The question of whether humans are “naturally” monogamous frequently appears in public debates and the media. Biology offers no simple answer. Humans share some traits with monogamous primates, where pair-bonding is often explained by the high demands of caring for slow-developing, highly dependent offspring. Anthropological evidence, however, complicates this picture. More than 80% of historically documented human societies have allowed polygyny, even though most people in these societies lived in monogamous unions.

Polygyny is more common in societies where men differ substantially in traits valued on marriage markets, such as health, wealth, and social status. Previous cross-cultural research shows that, at a global scale, such differences are strongly shaped by high pathogen prevalence and elevated levels of violence.
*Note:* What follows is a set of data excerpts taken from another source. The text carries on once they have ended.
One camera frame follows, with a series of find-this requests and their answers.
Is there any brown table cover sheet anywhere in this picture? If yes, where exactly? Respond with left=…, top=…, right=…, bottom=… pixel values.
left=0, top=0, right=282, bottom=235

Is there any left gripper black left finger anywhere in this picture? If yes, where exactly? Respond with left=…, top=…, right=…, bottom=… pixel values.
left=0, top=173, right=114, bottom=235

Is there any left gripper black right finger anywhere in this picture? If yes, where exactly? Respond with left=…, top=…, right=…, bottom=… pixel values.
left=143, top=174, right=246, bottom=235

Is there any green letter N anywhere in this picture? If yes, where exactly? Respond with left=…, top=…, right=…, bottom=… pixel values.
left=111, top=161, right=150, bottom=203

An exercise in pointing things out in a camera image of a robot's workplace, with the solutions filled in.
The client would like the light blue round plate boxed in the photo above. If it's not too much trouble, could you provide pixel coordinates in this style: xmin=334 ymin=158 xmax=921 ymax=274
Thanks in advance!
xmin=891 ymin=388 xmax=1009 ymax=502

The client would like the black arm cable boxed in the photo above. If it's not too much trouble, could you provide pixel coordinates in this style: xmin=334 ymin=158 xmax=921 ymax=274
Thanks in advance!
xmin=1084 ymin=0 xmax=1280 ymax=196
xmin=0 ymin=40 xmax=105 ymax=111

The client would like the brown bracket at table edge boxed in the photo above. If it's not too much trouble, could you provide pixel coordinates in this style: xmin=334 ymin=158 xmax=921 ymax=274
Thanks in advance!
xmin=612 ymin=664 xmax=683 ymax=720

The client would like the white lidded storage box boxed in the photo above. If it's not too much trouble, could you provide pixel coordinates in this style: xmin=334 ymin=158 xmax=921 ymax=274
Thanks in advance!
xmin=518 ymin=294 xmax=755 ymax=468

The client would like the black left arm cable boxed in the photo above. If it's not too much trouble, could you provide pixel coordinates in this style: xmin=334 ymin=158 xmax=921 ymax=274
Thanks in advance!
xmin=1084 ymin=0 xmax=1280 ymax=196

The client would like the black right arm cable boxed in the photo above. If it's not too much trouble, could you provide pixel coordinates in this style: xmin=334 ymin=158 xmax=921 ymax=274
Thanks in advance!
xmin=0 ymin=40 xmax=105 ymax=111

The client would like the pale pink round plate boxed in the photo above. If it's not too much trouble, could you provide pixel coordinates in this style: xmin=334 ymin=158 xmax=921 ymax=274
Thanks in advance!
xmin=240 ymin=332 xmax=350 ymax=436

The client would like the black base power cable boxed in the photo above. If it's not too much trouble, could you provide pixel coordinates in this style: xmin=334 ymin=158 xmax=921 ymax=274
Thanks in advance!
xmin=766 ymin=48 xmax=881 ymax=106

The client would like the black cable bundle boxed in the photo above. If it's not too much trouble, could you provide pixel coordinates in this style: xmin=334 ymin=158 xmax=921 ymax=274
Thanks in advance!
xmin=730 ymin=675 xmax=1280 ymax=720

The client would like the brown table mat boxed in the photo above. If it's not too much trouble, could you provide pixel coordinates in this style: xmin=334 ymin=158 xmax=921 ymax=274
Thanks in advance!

Under these conditions, women may benefit from polygynous marriage—sharing a man who is healthy, wealthy, and capable of providing protection and material security for women and children.

This makes it all the more puzzling that a relatively small proportion of societies—often those that are wealthiest, most complex, and most socially unequal—have imposed monogamy as a legally enforced norm. Paradoxically, these are precisely the societies in which elites would seem to benefit most from polygyny, since they could afford multiple wives.

Two main theories have been proposed to explain this pattern. The first emphasizes competition between societies. According to this view, polygyny creates pools of unmarried men, increasing violence, crime, and social instability. By enforcing monogamy, societies are thought to reduce male–male competition, promote cooperation, and gain advantages in coordination, specialization, and military organization. In this account, monogamy functions as a form of social engineering designed to enhance long-term social stability and resilience.

The second theory approaches the problem from the perspective of families rather than societies. It links the emergence of normative monogamy to the growing importance of heritable wealth, especially agricultural land. As populations expanded and free land became scarce, land turned into a rival resource whose value declined when divided among many wives and heirs. Monogamy limits the number of legitimate heirs and helps keep property consolidated across generations. In this sense, it can be advantageous even for very wealthy men who have a strong interest in preserving family wealth over the long term.

Researchers from the University of South Bohemia, together with colleagues from the United Kingdom and Switzerland, were the first to compare these two explanations systematically using global ethnographic data. They employed explicit causal models and Bayesian phylogenetic analyses on a sample of nearly 200 societies from different parts of the world, ranging from hunter-gatherer groups to ancient civilizations and historical states.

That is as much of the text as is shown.